Por isso, a sociedade não deve correr riscos. A oposição democrática precisa usar qualquer espaço disponível para resistir, emparedar e reduzir o autocratismo a uma franja lunática e isolada.
Na Hungria, onde a autocracia de Viktor Orbán, há mais de uma década no poder, avançou a ponto de o Parlamento Europeu denunciar “risco claro de violação grave de valores”, a oposição de centro-esquerda venceu as eleições em Budapeste em 2019, derrotando o partido oficial. Na Turquia, em relação à qual o Parlamento Europeu declarou-se “empenhado em incluir a condicionalidade democrática”, protestos estudantis no começo de 2021 derrubaram o reitor indicado pelo presidente Recep Tayyip Erdogan para a principal universidade do país.

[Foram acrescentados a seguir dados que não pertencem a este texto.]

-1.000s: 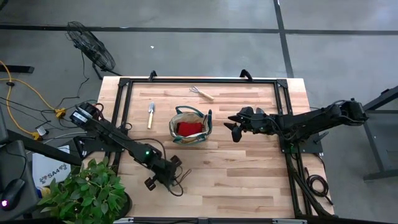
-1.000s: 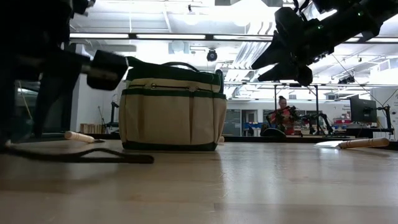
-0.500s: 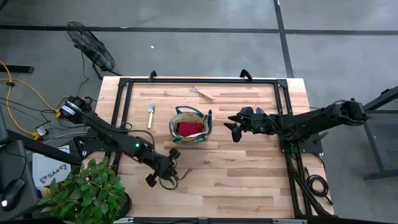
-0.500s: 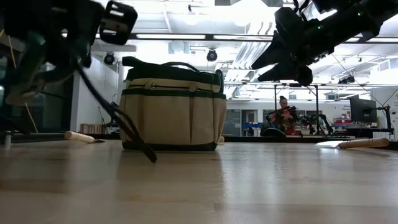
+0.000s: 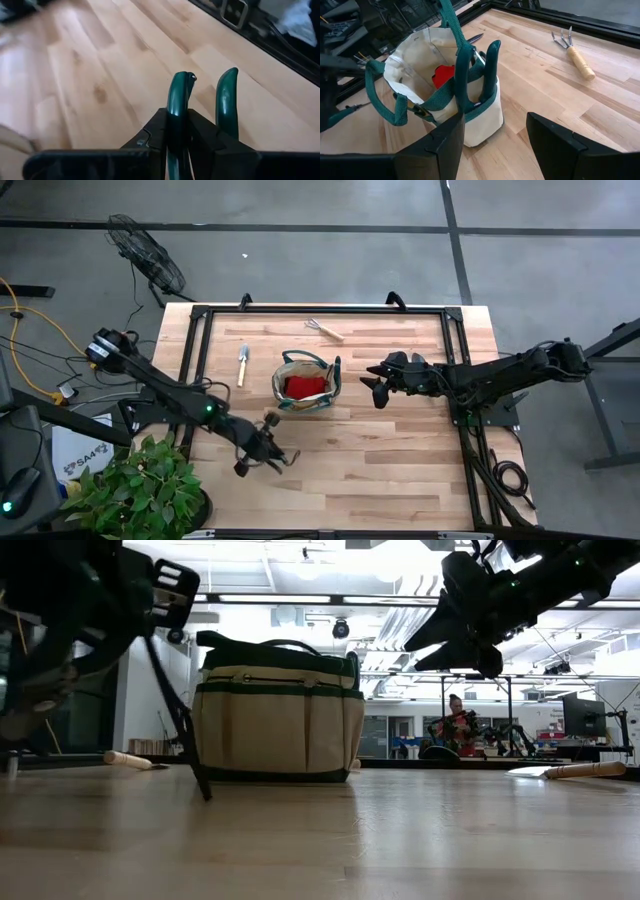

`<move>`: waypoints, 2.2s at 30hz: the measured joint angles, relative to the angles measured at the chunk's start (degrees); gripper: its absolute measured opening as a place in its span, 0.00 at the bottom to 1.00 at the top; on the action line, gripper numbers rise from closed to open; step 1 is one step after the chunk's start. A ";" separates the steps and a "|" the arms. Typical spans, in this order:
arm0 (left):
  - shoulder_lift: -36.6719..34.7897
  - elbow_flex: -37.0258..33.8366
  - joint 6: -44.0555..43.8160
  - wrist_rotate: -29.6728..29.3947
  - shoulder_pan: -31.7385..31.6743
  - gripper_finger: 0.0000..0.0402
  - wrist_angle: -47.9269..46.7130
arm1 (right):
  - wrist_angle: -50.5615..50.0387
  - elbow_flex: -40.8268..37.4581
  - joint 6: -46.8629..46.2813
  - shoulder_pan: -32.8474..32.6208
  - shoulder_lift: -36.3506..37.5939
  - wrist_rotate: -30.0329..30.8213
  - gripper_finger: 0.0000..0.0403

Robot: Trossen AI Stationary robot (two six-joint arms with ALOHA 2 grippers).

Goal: Pick & Place Garden tools in Gardening bag
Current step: Put the green shear scissors into the light brown gardening bag

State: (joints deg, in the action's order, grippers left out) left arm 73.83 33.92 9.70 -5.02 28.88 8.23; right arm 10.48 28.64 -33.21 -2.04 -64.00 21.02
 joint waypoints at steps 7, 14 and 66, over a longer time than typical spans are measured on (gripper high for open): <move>-9.25 -6.59 -0.09 -6.27 0.00 0.11 5.86 | -0.02 0.00 0.00 0.00 -0.01 0.00 0.51; -20.24 -10.60 2.44 -16.02 0.00 0.11 6.03 | 0.06 0.00 0.00 0.00 -0.01 0.00 0.51; -35.26 -32.40 4.31 0.12 -32.04 0.11 50.34 | 0.46 0.02 1.95 0.07 -0.09 3.08 0.51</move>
State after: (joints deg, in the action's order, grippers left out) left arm 38.57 1.52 14.01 -4.90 -3.16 58.57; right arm 10.94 28.67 -31.27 -1.98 -64.10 24.10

No Brasil, o melhor meio de barrar o autocratismo seria o impeachment de Bolsonaro. Para tanto, é indispensável criar uma unidade ativa entre forças de esquerda, centro e direita, que de resto possuem visões antagônicas de como dirigir a nação caso o presidente seja impedido.
De imediato, portanto, o passo necessário é o mútuo reconhecimento das profundas diferenças que dividem essa possível frente democrática, sobretudo no que diz respeito ao programa econômico. Sem legitimar as distinções, a confiança recíproca não se estabelece, e o entusiasmo se esvai.
O segundo momento seria determinar com clareza quais são os pontos unificadores, fora dos quais é garantida a todas as correntes a liberdade de seguir com os respectivos pontos de vista, a serem disputados democraticamente nas eleições.
“Cada organização continua sob sua própria bandeira e direção. Cada organização observa na ação a disciplina da frente única”, recomendava Trótski desde o observatório turco. A despeito de outras controvérsias que envolvem o personagem, convém meditar sobre um dos momentos da história em que acertou em cheio.
*André Singer é professor titular de ciência política da USP. Autor, entre outros livros, de Os sentidos do lulismo (Companhia das Letras). Publicado originalmente no caderno Ilustríssima do jornal Folha de S. Paulo, em 19 de setembro de 2021.